- _REQUIRED WORK_
Word for word, print every entry below.
[Start of section]
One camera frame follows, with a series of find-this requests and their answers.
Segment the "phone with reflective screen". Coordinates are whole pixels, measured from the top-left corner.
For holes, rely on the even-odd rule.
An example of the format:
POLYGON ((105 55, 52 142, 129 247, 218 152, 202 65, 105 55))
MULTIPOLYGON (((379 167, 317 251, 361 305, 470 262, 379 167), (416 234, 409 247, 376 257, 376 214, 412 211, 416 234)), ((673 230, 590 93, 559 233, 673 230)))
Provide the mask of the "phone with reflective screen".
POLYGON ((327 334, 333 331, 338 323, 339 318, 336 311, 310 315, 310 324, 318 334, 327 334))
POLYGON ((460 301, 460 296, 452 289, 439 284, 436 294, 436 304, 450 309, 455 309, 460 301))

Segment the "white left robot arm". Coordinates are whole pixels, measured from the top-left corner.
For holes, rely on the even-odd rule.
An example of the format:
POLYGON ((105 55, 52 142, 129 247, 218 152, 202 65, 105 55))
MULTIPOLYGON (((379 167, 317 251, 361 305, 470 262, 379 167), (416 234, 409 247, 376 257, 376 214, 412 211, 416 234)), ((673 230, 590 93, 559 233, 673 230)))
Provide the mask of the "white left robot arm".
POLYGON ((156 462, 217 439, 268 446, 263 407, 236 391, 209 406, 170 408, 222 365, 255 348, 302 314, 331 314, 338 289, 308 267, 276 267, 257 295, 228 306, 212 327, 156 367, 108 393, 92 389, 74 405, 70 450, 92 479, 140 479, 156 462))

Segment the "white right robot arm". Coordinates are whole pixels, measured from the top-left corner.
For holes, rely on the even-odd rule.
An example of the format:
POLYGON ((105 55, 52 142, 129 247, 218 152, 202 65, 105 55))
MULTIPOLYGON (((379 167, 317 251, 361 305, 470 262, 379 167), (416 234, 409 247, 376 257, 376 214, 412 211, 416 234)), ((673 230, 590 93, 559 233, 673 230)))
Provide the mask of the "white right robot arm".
[End of section]
- _OUTPUT BELOW_
One camera frame follows, with a series of find-this requests and their answers.
Segment the "phone with reflective screen". Coordinates are whole pixels, measured from the top-left corner.
For holes, rely on the even-odd rule.
An example of the format:
POLYGON ((105 55, 52 142, 129 247, 218 152, 202 65, 105 55))
MULTIPOLYGON (((379 167, 317 251, 361 305, 470 262, 379 167), (416 234, 409 247, 376 257, 376 214, 412 211, 416 234)), ((673 230, 590 93, 559 233, 673 230)))
Provide the mask of the "phone with reflective screen".
POLYGON ((327 334, 333 331, 338 323, 339 318, 336 311, 310 315, 310 324, 318 334, 327 334))
POLYGON ((460 301, 460 296, 452 289, 439 284, 436 294, 436 304, 450 309, 455 309, 460 301))

Segment the "white left robot arm". Coordinates are whole pixels, measured from the top-left corner.
For holes, rely on the even-odd rule.
An example of the format:
POLYGON ((105 55, 52 142, 129 247, 218 152, 202 65, 105 55))
MULTIPOLYGON (((379 167, 317 251, 361 305, 470 262, 379 167), (416 234, 409 247, 376 257, 376 214, 412 211, 416 234)), ((673 230, 590 93, 559 233, 673 230)))
Provide the mask of the "white left robot arm".
POLYGON ((156 462, 217 439, 268 446, 263 407, 236 391, 209 406, 170 408, 222 365, 255 348, 302 314, 331 314, 338 289, 308 267, 276 267, 257 295, 228 306, 212 327, 156 367, 108 393, 92 389, 74 405, 70 450, 92 479, 140 479, 156 462))

Segment the "white right robot arm". Coordinates are whole pixels, measured from the top-left corner.
For holes, rely on the even-odd rule.
An example of the format:
POLYGON ((105 55, 52 142, 129 247, 218 152, 202 65, 105 55))
MULTIPOLYGON (((379 167, 317 251, 361 305, 470 262, 379 167), (416 234, 409 247, 376 257, 376 214, 412 211, 416 234)), ((673 230, 590 93, 559 233, 673 230)))
Provide the mask of the "white right robot arm".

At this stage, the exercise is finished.